Regarding Foveon, where did you get these 120 to 200% values from if I may ask? Aren't those figures experimental data that were impacted by the noise resulting of the Foveon implementation of the multi-layer sensor idea? I still don't see any theoretical justification for those.
I'm basing that on my comparisons of 100% crops of SD9 and SD10 images to 100% crops from my 1Ds and 1D-MkII. I'm only putting those figures out as a rough estimate, not as something scientifically precise. I'm not sure that anyone has devised a way to objectively measure image quality that goes beyond simple S/N and resolution measurements, and takes into account color accuracy, the visual acceptability of whatever image artifacts may be present, and other such issues. Given that, there is currently no way to precisely quantify the image quality differences betwen Bayer and Foveon.
Your example would probably be closer to the reality if water and oil were mixed to create a suspension. Removing a fixed amount of liquid on the top would affect less oil than if no water had been added, but it will still affect some.
No, my analogy is accurate as-is. When you manipulate an image, the rounding errors and entropic losses are introduced in the least significant bits, and gradually work their way into the more significant bits as one performs more edits to the image data. The whole point of 16-bit editing is to keep the rounding errors and other entropic reductions in the bits that are made-up anyway, so losing some of them does not compromise the actual information.

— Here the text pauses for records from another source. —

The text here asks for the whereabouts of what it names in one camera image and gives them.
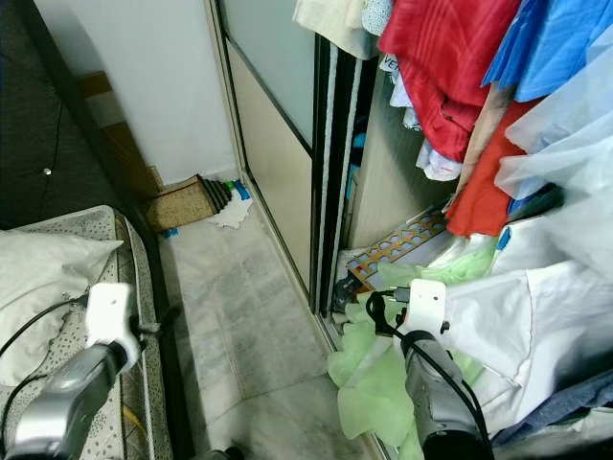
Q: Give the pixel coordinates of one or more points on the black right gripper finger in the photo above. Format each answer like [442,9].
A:
[374,311]

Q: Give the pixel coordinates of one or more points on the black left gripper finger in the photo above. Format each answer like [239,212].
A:
[170,315]

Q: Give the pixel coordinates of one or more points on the white pillow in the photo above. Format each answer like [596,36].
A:
[38,287]

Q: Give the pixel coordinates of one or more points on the orange foam puzzle mat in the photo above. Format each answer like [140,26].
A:
[393,244]

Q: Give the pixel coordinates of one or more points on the light green fabric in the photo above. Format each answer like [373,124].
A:
[364,383]

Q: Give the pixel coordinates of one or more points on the grey patterned mattress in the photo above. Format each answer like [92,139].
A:
[115,230]

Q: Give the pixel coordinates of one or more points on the brown doormat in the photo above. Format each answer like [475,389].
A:
[177,203]

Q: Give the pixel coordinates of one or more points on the white crumpled tissue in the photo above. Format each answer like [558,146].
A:
[232,213]

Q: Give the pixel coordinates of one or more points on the white shirt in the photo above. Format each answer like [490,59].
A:
[517,307]

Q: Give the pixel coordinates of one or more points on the orange red garment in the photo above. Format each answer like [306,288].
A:
[484,196]

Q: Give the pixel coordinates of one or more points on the beige wooden wardrobe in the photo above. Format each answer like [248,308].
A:
[393,163]

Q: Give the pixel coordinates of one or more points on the small blue green object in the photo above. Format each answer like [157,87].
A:
[238,190]

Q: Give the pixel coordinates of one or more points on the robot left leg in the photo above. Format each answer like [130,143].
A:
[220,453]

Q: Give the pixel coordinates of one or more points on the white printed garment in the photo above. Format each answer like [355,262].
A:
[436,163]

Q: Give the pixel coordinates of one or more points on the beige sliding wardrobe door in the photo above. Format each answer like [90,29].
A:
[268,163]

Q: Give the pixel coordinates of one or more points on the tan garment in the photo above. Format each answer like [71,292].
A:
[479,125]

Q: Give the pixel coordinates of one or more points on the blue denim garment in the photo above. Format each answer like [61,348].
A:
[565,407]

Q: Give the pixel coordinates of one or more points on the clear plastic bag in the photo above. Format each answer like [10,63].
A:
[565,163]

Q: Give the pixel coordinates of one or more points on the cream garment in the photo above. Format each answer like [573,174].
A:
[330,19]

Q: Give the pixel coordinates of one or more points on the white dotted garment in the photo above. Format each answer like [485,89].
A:
[378,10]

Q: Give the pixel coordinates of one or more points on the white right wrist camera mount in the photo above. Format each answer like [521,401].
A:
[426,302]

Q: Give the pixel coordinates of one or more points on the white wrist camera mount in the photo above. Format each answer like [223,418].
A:
[110,307]
[426,302]

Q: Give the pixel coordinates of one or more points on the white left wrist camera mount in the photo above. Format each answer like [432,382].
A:
[110,307]

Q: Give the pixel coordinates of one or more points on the black bed frame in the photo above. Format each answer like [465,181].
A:
[174,402]

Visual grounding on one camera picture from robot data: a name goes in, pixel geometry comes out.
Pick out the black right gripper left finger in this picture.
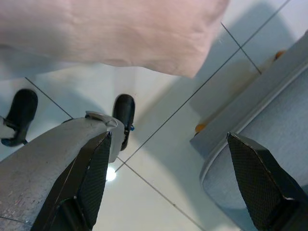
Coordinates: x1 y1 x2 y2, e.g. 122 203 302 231
32 131 113 231

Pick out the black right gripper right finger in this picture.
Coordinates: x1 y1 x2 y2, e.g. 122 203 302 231
227 131 308 231

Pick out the grey fabric pillow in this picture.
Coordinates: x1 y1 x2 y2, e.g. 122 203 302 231
0 0 229 79

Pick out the black right robot foot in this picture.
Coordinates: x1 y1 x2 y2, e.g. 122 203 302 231
113 93 136 152

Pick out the black robot foot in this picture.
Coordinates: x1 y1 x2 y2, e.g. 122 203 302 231
113 93 136 152
0 88 39 146

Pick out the wooden sofa leg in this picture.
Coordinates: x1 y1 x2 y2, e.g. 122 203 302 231
194 122 208 133
273 49 287 61

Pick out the black left robot foot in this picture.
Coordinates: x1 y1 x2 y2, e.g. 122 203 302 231
0 88 39 146

Another way of looking at it: if you edit a 16-bit image to the point that only every eighth level is populated, you have invalidated or lost the least significant 3 bits of image data (2^3 =
. If you continue editing until only every 32nd level is populated, you have now invalidated or lost the least significant 5 bits (2^5 = 32). Since the true image information is contained in the
most significant bits of the image data, you have to lose/invalidate approximately 7 bits worth of image data (toothcombing the histogram so that only every 128th level is populated) before you start corrupting or losing any of the real image information. That's pretty tough to do; a sensible workflow (convert RAW, adjust levels/curves, moderate color tweaks, and sharpen) is only going to introduce 1-3 bits of entropy losses (maximum toothcombing of the histogram to every eighth level or so), which still leaves you at least 3-4 bits worth of buffer between the real image information and the entropic garbage.
Digital audio editing works the same way; it is common to record with either a 16 or 24-bit DAC, pad the data with zeroes to make it 32-bit, edit, and then downsample to 16 bits for the final output. If done correctly, the error of greatest magnitude in the final output data will arise from rounding to the nearest 16-bit value. All of the entropic losses and rounding errors introduced during editing are buried in the least significant 4-8 bits of the data bits that are thrown away anyway. The rounding error inherent to downsampling to 16-bit audio is far greater in magnitude, but is still acceptable because the 16-bit audio format is good enough, and is still the best it can possibly be.